> Task item: Give the records below again, word for word. No pictures belong in the copy.
--- Data shown Enclosed Below ---
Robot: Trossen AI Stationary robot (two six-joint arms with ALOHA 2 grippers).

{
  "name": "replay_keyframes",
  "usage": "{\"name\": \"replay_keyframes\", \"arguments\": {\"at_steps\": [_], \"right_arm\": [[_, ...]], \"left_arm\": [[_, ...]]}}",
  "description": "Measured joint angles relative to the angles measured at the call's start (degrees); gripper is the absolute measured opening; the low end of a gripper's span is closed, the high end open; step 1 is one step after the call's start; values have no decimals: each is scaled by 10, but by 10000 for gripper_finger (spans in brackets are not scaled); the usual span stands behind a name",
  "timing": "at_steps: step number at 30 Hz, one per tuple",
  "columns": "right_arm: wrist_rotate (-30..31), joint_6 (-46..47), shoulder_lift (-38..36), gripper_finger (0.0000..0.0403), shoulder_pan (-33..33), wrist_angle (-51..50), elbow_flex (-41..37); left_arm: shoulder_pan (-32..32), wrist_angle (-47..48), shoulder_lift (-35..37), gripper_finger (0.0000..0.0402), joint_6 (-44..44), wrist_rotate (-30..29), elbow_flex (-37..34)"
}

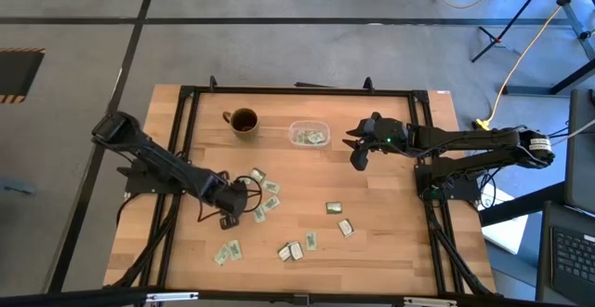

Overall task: Pick and place Stevia / Truvia into bins
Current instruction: Put the stevia packet into the transparent container

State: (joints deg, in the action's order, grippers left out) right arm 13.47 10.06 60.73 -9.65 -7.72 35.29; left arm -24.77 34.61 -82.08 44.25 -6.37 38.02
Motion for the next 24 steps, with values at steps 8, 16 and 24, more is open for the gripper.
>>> {"name": "replay_keyframes", "arguments": {"at_steps": [8,16,24], "right_arm": [[0,0,0,147,0,0,0],[0,0,0,147,0,-1,0],[0,-1,0,147,0,-3,0]], "left_arm": [[0,-2,-31,62,0,10,3],[0,-3,-27,33,0,13,2],[5,7,-18,16,-35,13,20]]}}
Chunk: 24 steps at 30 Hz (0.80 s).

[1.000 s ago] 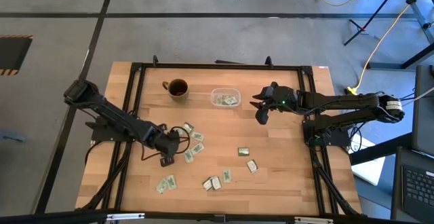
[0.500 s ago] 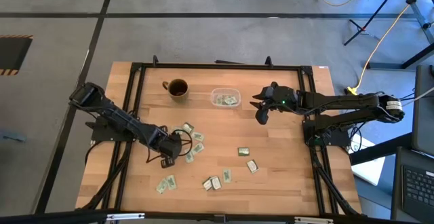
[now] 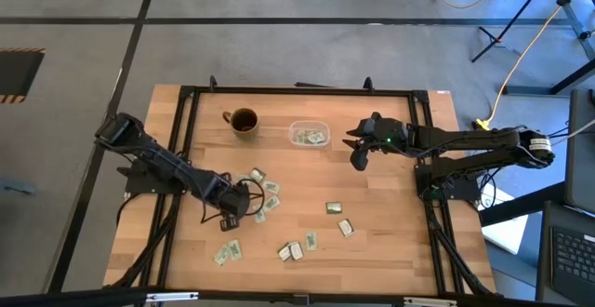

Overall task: Pick and place Stevia / Truvia into bins
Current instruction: Put the stevia packet into the transparent container

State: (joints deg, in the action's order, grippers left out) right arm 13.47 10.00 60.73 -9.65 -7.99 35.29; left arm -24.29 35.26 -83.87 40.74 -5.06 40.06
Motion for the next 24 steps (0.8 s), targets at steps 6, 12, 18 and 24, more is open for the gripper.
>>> {"name": "replay_keyframes", "arguments": {"at_steps": [6,12,18,24], "right_arm": [[0,-2,0,147,0,0,0],[0,-13,0,147,0,0,0],[0,-15,0,147,0,0,0],[0,-26,0,147,0,0,0]], "left_arm": [[28,-2,22,15,-65,-29,31],[104,-27,26,15,-207,-130,94],[211,-176,26,15,-369,-150,130],[308,-317,20,15,-490,-69,131]]}}
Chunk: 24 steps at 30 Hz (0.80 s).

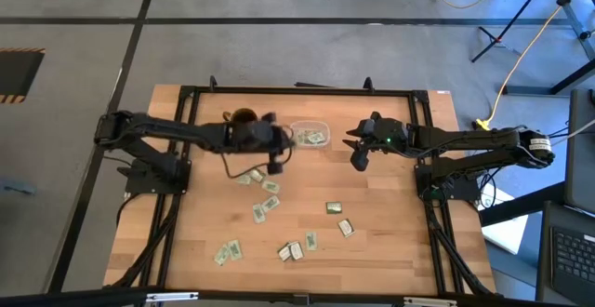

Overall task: Pick and place Stevia / Truvia into bins
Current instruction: Put the stevia packet into the transparent container

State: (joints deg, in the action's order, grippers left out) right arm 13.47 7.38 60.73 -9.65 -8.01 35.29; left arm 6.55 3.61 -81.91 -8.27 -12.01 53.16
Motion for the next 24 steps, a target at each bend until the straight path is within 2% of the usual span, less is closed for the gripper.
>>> {"name": "replay_keyframes", "arguments": {"at_steps": [7,13,20,24], "right_arm": [[0,-3,0,147,0,-2,0],[0,-2,0,147,0,-4,0],[0,-1,0,147,0,-4,0],[0,0,0,147,0,-4,0]], "left_arm": [[68,-77,-51,15,-44,46,0],[98,-99,-119,15,-63,47,0],[116,-125,-184,15,-51,47,-1],[116,-148,-208,15,-50,67,0]]}}
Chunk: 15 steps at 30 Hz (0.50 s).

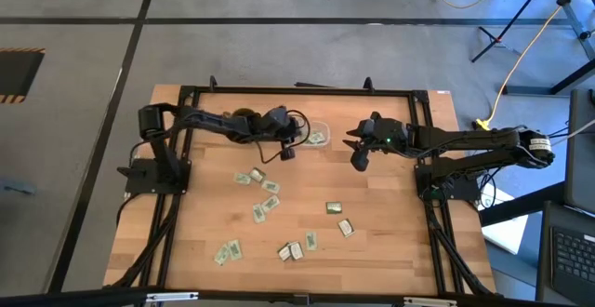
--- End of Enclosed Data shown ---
> Response:
Robot: Trossen AI Stationary robot (two six-joint arms with ALOHA 2 grippers).

{
  "name": "replay_keyframes",
  "usage": "{\"name\": \"replay_keyframes\", \"arguments\": {\"at_steps\": [_], \"right_arm\": [[_, ...]], \"left_arm\": [[_, ...]]}}",
  "description": "Measured joint angles relative to the angles measured at the call's start (degrees); gripper is the absolute measured opening; the low end of a gripper's span is closed, the high end open; step 1 is one step after the call's start; values have no decimals: each is scaled by 10, but by 10000 for gripper_finger (spans in brackets are not scaled); the usual span stands behind a name",
  "timing": "at_steps: step number at 30 Hz, one per tuple",
  "columns": "right_arm: wrist_rotate (-30..31), joint_6 (-46..47), shoulder_lift (-38..36), gripper_finger (0.0000..0.0403), shoulder_pan (-33..33), wrist_angle (-51..50), elbow_flex (-41..37); left_arm: shoulder_pan (-32..32), wrist_angle (-47..48), shoulder_lift (-35..37), gripper_finger (0.0000..0.0402), joint_6 (-44..44), wrist_rotate (-30..29), elbow_flex (-37..34)"
}


Overall task: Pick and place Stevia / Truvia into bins
Current instruction: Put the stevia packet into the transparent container

State: (joints deg, in the action's order, grippers left out) right arm 13.47 10.06 60.73 -9.65 -7.72 35.29; left arm -24.77 34.61 -82.08 44.25 -6.37 38.02
Motion for the next 24 steps, with values at steps 8, 16 and 24, more is open for the gripper.
>>> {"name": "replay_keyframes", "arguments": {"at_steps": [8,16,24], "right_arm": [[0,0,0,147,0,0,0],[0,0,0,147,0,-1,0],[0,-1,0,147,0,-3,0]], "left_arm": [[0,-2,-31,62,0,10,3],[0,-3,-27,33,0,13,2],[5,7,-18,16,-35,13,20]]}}
Chunk: 24 steps at 30 Hz (0.80 s).

[1.000 s ago] 
[0.500 s ago] 
[now] 

Overall task: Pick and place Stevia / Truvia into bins
Current instruction: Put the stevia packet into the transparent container

State: (joints deg, in the action's order, grippers left out) right arm 13.47 10.00 60.73 -9.65 -7.99 35.29; left arm -24.29 35.26 -83.87 40.74 -5.06 40.06
Motion for the next 24 steps (0.8 s), targets at steps 6, 12, 18 and 24, more is open for the gripper.
>>> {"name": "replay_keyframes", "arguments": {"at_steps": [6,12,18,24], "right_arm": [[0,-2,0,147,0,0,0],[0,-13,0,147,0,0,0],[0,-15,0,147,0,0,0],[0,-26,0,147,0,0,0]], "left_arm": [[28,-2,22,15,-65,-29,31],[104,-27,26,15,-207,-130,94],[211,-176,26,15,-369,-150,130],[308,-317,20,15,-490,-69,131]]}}
Chunk: 24 steps at 30 Hz (0.80 s).


Overall task: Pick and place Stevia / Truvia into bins
Current instruction: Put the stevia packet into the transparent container

State: (joints deg, in the action's order, grippers left out) right arm 13.47 7.38 60.73 -9.65 -8.01 35.29; left arm 6.55 3.61 -81.91 -8.27 -12.01 53.16
Motion for the next 24 steps, a target at each bend until the straight path is within 2% of the usual span, less is closed for the gripper.
>>> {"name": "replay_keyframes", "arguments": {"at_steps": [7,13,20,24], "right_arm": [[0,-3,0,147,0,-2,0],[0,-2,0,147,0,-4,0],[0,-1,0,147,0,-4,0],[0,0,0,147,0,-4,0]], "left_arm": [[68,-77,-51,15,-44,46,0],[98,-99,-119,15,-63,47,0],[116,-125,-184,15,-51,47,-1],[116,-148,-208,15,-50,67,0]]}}
Chunk: 15 steps at 30 Hz (0.50 s).

Output for this exercise is now complete.